## INFORMATION SHOWN:
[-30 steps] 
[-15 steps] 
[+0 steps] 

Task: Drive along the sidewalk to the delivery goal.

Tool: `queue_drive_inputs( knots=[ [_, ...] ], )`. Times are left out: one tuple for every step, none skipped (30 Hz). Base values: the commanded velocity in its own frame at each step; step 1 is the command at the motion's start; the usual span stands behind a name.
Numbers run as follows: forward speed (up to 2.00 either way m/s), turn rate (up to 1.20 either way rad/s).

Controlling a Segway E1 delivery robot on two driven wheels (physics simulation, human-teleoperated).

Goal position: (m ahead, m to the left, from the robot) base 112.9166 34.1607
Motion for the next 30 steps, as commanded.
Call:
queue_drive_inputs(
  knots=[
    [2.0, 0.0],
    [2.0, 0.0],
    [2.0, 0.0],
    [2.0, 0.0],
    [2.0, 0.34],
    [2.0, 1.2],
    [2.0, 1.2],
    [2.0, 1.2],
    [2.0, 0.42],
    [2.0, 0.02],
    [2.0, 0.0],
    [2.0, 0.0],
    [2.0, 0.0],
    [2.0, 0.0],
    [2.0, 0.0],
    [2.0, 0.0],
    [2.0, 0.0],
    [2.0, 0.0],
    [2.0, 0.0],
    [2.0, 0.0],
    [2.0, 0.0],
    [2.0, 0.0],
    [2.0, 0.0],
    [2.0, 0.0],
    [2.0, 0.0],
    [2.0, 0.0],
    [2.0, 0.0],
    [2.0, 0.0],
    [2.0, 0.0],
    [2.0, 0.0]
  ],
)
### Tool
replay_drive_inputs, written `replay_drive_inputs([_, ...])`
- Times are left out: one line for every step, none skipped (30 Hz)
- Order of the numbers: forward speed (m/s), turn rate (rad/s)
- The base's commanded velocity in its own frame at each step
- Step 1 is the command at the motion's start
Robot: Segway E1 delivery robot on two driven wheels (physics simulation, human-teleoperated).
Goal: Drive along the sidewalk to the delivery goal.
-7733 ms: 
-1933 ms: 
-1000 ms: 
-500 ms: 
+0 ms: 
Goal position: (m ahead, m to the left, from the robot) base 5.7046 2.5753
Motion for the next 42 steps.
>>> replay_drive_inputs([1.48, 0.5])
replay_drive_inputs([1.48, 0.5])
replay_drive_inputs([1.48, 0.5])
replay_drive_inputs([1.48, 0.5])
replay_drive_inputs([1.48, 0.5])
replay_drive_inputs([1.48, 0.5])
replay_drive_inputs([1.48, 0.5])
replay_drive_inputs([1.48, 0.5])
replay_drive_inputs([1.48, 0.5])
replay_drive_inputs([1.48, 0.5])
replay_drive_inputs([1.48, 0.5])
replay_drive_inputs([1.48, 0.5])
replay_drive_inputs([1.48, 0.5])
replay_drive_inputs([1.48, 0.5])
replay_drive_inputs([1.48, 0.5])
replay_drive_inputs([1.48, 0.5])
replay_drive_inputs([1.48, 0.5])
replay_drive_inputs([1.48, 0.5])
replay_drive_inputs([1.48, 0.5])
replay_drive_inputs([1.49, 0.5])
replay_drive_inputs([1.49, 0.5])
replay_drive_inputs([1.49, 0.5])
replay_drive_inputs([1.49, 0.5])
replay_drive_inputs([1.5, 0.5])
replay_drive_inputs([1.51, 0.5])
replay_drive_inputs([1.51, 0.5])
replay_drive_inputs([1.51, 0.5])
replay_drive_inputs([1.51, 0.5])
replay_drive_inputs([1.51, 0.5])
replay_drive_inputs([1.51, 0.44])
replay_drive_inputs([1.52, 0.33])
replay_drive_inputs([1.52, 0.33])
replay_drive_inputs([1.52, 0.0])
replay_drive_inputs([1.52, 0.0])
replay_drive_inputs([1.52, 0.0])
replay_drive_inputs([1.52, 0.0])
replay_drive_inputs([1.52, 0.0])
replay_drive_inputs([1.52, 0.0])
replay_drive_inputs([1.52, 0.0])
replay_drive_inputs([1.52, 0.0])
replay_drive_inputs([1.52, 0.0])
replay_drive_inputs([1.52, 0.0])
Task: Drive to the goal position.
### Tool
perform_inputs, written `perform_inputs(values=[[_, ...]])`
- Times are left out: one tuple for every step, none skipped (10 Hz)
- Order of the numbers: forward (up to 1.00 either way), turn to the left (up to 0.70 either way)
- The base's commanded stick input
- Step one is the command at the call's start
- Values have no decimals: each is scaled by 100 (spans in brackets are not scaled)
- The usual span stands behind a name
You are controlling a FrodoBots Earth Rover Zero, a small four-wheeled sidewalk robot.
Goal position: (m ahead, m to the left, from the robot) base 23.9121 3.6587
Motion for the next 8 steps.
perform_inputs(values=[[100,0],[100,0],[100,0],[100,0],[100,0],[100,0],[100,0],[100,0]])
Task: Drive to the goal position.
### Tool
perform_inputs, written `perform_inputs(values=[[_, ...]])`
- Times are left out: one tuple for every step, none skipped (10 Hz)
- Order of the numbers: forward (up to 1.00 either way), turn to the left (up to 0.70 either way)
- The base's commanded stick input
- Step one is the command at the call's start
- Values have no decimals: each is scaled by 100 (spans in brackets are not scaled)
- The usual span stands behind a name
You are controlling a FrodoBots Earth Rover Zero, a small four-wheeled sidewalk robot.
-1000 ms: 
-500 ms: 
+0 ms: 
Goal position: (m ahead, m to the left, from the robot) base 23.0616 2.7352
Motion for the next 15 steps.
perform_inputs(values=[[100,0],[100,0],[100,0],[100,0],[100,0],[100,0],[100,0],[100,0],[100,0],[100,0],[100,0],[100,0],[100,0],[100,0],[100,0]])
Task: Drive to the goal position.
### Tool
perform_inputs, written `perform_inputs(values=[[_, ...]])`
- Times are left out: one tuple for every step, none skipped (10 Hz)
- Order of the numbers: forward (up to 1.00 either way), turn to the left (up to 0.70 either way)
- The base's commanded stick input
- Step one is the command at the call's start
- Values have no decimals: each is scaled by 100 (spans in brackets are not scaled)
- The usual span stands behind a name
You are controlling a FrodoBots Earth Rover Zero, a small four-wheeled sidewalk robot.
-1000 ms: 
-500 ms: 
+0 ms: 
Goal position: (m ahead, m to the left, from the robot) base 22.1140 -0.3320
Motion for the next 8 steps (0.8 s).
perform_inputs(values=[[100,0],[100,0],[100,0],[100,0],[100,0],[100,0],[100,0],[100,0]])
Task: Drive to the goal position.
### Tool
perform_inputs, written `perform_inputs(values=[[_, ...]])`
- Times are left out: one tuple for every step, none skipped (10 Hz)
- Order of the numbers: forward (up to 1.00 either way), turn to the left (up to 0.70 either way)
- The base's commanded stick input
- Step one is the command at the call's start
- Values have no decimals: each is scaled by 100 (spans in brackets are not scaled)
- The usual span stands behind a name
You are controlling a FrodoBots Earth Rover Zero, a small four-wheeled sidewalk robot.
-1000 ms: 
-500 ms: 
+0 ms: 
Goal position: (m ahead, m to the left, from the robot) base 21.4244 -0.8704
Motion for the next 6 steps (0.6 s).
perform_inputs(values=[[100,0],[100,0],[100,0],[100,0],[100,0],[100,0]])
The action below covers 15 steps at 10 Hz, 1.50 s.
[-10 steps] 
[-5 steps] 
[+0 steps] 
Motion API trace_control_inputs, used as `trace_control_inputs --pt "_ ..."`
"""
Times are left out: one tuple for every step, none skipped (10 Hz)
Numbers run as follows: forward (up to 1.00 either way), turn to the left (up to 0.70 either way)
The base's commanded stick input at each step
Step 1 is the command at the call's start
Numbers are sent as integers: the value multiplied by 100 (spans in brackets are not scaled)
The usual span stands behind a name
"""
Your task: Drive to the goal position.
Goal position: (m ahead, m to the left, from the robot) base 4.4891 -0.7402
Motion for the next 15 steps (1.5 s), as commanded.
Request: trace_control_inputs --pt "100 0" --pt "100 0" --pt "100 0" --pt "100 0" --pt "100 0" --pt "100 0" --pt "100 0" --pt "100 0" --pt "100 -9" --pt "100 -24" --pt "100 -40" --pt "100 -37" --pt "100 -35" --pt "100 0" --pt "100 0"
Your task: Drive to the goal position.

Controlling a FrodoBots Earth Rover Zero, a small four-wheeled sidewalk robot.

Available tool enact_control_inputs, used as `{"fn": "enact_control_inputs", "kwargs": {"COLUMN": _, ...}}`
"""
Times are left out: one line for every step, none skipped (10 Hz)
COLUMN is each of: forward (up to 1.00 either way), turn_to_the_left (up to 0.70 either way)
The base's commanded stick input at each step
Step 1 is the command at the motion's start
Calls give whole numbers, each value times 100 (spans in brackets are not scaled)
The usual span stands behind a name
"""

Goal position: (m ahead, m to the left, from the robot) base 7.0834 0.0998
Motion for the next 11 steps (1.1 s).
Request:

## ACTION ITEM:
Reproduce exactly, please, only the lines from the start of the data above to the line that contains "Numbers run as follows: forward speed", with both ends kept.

## WRITTEN SOLUTION:
[-30 steps] 
[-15 steps] 
[+0 steps] 

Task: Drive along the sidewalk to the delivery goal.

Tool: `queue_drive_inputs( knots=[ [_, ...] ], )`. Times are left out: one tuple for every step, none skipped (30 Hz). Base values: the commanded velocity in its own frame at each step; step 1 is the command at the motion's start; the usual span stands behind a name.
Numbers run as follows: forward speed (up to 2.00 either way m/s), turn rate (up to 1.20 either way rad/s).

For this exercise, the work is now complete.